Set down each record that follows exactly. Drop the images.

Items from a data source
######
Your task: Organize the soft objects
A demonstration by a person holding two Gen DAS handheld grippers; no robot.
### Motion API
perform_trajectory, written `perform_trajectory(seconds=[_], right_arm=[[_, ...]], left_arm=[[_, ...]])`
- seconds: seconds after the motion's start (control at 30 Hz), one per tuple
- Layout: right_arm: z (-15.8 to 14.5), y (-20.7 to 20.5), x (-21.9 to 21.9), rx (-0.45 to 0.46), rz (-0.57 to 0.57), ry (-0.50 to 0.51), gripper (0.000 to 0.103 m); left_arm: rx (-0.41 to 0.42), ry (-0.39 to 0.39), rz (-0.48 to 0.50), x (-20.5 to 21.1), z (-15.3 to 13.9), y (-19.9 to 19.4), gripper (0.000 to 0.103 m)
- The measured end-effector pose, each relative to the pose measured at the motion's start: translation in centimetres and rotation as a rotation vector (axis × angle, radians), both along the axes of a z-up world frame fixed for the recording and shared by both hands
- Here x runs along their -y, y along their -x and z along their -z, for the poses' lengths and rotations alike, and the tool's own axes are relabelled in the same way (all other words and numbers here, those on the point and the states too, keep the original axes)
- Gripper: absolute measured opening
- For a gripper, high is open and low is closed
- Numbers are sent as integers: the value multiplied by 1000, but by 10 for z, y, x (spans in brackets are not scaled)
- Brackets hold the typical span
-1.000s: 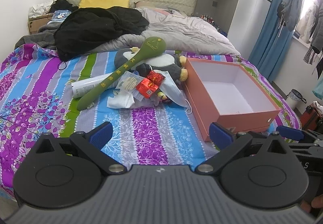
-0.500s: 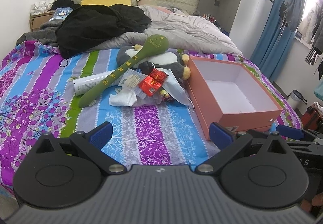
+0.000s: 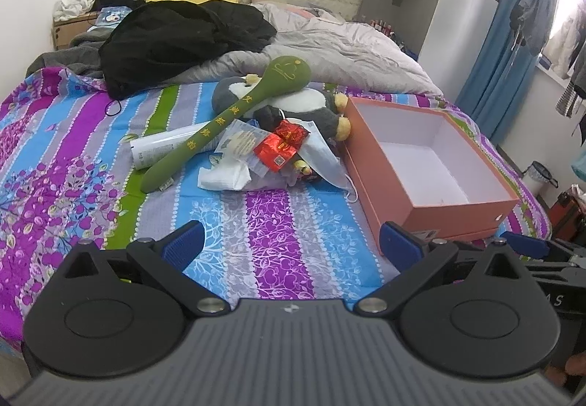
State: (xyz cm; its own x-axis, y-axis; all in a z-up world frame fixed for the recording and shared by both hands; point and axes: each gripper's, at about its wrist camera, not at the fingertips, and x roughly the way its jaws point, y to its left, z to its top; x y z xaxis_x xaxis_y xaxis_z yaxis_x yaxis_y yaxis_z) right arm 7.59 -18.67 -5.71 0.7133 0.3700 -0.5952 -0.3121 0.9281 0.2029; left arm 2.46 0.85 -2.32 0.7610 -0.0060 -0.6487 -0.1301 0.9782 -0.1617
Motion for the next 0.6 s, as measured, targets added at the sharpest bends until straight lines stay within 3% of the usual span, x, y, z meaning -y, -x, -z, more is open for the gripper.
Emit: perform_trajectory(seconds=[0.6], right_arm=[[2,-38,-16,-8,-44,-41,103]], left_arm=[[-23,-16,-29,-24,7,-33,103]])
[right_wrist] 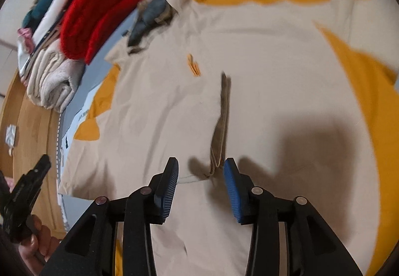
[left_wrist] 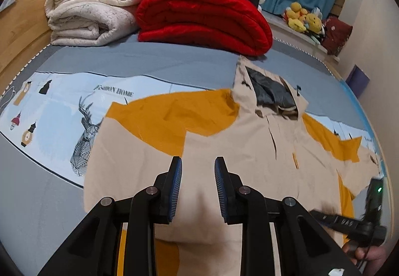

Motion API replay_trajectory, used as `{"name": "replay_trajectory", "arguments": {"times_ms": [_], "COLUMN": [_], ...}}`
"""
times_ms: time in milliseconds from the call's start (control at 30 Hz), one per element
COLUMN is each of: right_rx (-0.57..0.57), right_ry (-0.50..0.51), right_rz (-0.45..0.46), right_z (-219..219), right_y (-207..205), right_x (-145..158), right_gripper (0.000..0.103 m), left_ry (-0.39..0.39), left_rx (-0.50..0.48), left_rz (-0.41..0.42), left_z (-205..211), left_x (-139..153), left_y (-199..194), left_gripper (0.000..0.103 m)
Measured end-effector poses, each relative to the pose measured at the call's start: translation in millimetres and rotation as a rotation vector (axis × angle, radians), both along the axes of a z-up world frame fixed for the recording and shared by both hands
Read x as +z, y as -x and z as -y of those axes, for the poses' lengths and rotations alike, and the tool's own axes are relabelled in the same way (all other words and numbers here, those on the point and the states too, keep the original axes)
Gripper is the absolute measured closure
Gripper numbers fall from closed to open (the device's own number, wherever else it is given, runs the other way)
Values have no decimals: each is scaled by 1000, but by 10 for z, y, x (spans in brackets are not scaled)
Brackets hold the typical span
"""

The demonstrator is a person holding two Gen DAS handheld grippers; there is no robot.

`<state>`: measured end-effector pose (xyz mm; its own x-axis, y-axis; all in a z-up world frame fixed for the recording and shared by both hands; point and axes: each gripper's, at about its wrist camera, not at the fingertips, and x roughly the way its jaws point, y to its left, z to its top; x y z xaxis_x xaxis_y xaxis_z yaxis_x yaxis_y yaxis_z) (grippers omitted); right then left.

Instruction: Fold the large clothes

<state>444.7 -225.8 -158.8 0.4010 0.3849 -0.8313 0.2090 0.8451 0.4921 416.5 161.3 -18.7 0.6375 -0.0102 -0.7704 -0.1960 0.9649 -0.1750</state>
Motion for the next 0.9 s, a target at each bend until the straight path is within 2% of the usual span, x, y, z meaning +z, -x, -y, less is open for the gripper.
{"name": "replay_trajectory", "arguments": {"times_ms": [167, 233, 300, 367, 433, 500, 567, 633, 733, 800, 900], "right_rx": [19, 26, 40, 39, 24, -18, -75, -152, -276, -326, -317], "right_ry": [-48, -37, -47, -30, 25, 91, 155, 229, 303, 276, 216], "right_rz": [-24, 0, 38, 100, 204, 319, 377, 363, 276, 215, 179], "right_z": [-89, -120, -120, -96, -24, 111, 314, 562, 961, 1200, 1331], "right_y": [-88, -119, -137, -136, -93, -39, -9, -41, -113, -166, -246], "right_x": [-143, -104, -7, 171, 462, 784, 1001, 1078, 991, 899, 830], "right_gripper": [66, 89, 94, 95, 95, 95, 95, 95, 95, 95, 95], "left_ry": [-1, -7, -11, -11, -6, 3, 13, 27, 45, 68, 100], "left_rx": [48, 64, 89, 113, 134, 149, 148, 132, 102, 73, 33], "left_rz": [7, 8, 10, 12, 17, 18, 5, -24, -74, -113, -171], "left_z": [-162, -211, -293, -363, -428, -480, -487, -459, -399, -354, -273], "left_x": [4, 7, 10, 16, 18, 8, -34, -119, -257, -370, -553], "left_y": [-67, -77, -88, -94, -88, -86, -101, -131, -182, -223, -272], "left_gripper": [79, 79, 79, 79, 79, 79, 79, 79, 79, 79, 79]}}
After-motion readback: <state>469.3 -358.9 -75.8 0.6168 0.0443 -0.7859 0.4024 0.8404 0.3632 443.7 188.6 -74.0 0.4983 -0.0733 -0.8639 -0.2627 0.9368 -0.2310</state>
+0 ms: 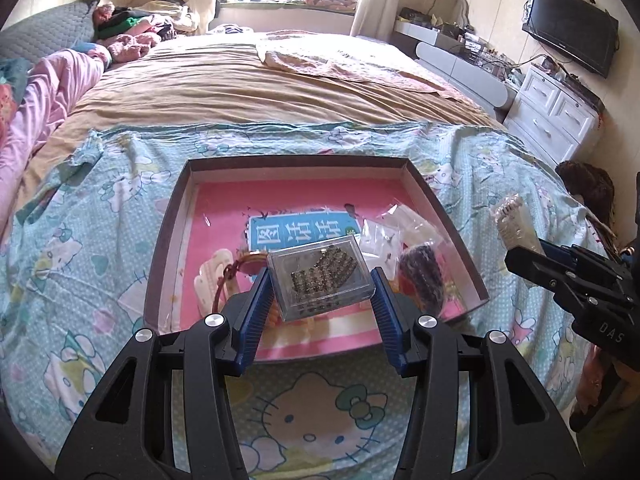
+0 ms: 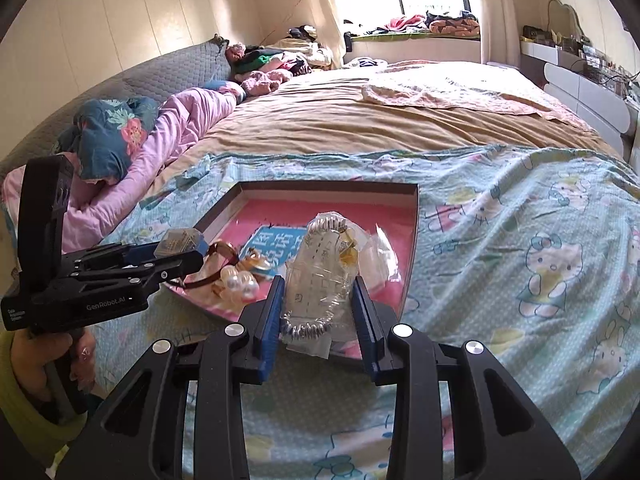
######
◆ Solution for this problem ◆
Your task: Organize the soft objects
A demonstration by a person holding two Gen DAS handheld grippers; no robot.
### Motion API
perform_trajectory, written `perform_trajectory(seconds=[_], right_arm=[[_, ...]], left_arm=[[_, ...]])`
- seconds: seconds after the motion's start (control at 30 Hz), one per tuple
- Layout: right_arm: z (-15.8 to 14.5), y (-20.7 to 20.5), x (-21.9 to 21.9), rx (-0.45 to 0.46), rz (-0.57 to 0.57), ry (-0.50 to 0.51), gripper (0.000 to 0.103 m); left_arm: rx (-0.41 to 0.42), ry (-0.39 to 0.39), rz (-0.48 to 0.50), x (-20.5 to 21.1), z (-15.3 to 13.9), y (-19.9 to 19.4), gripper (0.000 to 0.103 m)
- The measured end-effector pose, each relative to the pose measured at the motion's start: translation in centimetres and rotation as a rotation vector (axis × angle, radians), both along the axes of a z-up world frame fixed for the recording and shared by both hands
- Here x runs along their -y, y along their -x and z along their -z, for the poses' lengths and rotations alike, and the tool's own axes are relabelled in the same way (all other words and numbers here, those on the point and the states too, keep the original axes)
- Gripper: absolute measured opening
- For a gripper, high is open and low is closed
- Numbers are sent as integers: the value multiplied by 1000, but by 10 for z, y, x (spans in brackets are not scaled)
- Brackets hold the typical span
-1.000s: 
-0.500s: 
+0.000s: 
State: (xyz cm; its own x-axis, y-axis; all in a z-up world frame fixed for the recording and shared by both hands; point and axes: each gripper's, at about its wrist camera, not at the fingertips, and x roughly the way its jaws point, y to its left, z to its top; x y z xaxis_x xaxis_y xaxis_z yaxis_x yaxis_y yaxis_z) right arm 7.59 -18.67 -5.71 0.7133 0.3700 -0.5952 -0.3121 0.9281 0.2029; left arm 2.46 0.85 -2.32 0.7610 -0.0060 -0.6487 -0.1301 0.9782 -0.1617
Motion for the next 0.6 s, as measured, targets added at the sharpest bends until straight lines stay within 3% of the usual span, x, y, z meaning -y, -x, -z, more is open for the gripper.
Emit: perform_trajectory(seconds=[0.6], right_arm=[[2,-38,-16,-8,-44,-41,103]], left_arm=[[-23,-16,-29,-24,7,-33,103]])
[right_wrist] 
[left_wrist] 

Motion API replay_trajectory, used as `{"name": "replay_trajectory", "arguments": {"times_ms": [_], "COLUMN": [_], ...}}`
"""
times_ms: time in milliseconds from the call's start (control at 30 Hz), one per element
COLUMN is each of: right_rx (-0.57..0.57), right_ry (-0.50..0.51), right_rz (-0.45..0.46), right_z (-219..219), right_y (-207..205), right_x (-145..158), right_gripper (0.000..0.103 m), left_ry (-0.39..0.39), left_rx (-0.50..0.48), left_rz (-0.41..0.42), left_z (-205..211), left_x (-139..153), left_y (-199..194), left_gripper (0.000..0.103 m)
Measured end-effector poses, each relative to the pose measured at the call's start: translation in millimetres and rotation as a rotation vector (axis × angle, radians), both along the axes of a z-up world frame fixed for the recording and shared by both hands
Read x as +z, y as -x and z as -y of those axes, for the poses' lengths and rotations alike, and the tool's own axes are relabelled in the same way (all other words and numbers here, those on the point and the states too, keep the original axes)
Gripper is the absolute measured closure
Gripper numbers fall from closed to open (the device's own number, wherever else it is given, runs the other way)
Values have no decimals: each is scaled by 1000, but by 10 for z, y, x (spans in brackets are not scaled)
Brackets hold the typical span
"""

The demonstrator is a person holding two Gen DAS handheld grippers; there is no robot.

`<state>`: measured end-effector pose (xyz mm; its own x-axis, y-axis; all in a z-up world frame fixed for the recording and shared by both hands; point and axes: each gripper's, at about its wrist camera, not at the fingertips, and x roughly the way its jaws point, y to its left, z to its top; x y z xaxis_x xaxis_y xaxis_z yaxis_x yaxis_y yaxis_z) (grippers omitted); right then left.

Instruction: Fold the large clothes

<state>444.7 -225.8 -158.8 0.4010 0.3849 -0.8313 0.2090 0.8451 0.4921 416.5 161.3 -18.7 0.6375 -0.0102 -0.7704 -0.1960 0.9649 -0.1750</state>
Motion for the next 0.9 s, a target at each bend until the straight path is within 2% of the usual span, x, y, z meaning +z, -x, -y, less is open for the gripper.
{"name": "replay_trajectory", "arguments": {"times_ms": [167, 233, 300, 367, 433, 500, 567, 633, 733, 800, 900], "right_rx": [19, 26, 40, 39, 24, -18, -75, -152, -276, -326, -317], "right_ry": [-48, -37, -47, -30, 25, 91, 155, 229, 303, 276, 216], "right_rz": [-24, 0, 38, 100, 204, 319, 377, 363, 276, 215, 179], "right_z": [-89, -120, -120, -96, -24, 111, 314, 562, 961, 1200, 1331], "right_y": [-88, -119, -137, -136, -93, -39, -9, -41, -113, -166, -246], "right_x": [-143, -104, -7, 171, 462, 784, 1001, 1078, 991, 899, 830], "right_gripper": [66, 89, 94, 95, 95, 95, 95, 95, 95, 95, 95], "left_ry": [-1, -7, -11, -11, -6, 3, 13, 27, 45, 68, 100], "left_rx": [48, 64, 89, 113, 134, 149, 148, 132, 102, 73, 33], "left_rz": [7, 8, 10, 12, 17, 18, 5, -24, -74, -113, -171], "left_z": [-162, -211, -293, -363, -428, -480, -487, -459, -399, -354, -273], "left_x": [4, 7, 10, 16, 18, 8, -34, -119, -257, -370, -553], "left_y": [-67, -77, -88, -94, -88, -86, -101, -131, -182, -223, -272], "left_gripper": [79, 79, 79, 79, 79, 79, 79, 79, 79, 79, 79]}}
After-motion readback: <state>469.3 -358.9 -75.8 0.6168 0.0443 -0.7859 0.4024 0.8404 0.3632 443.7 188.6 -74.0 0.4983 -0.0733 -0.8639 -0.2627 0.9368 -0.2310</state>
+0 ms: 
+0 ms: 

This exercise calls for no further output.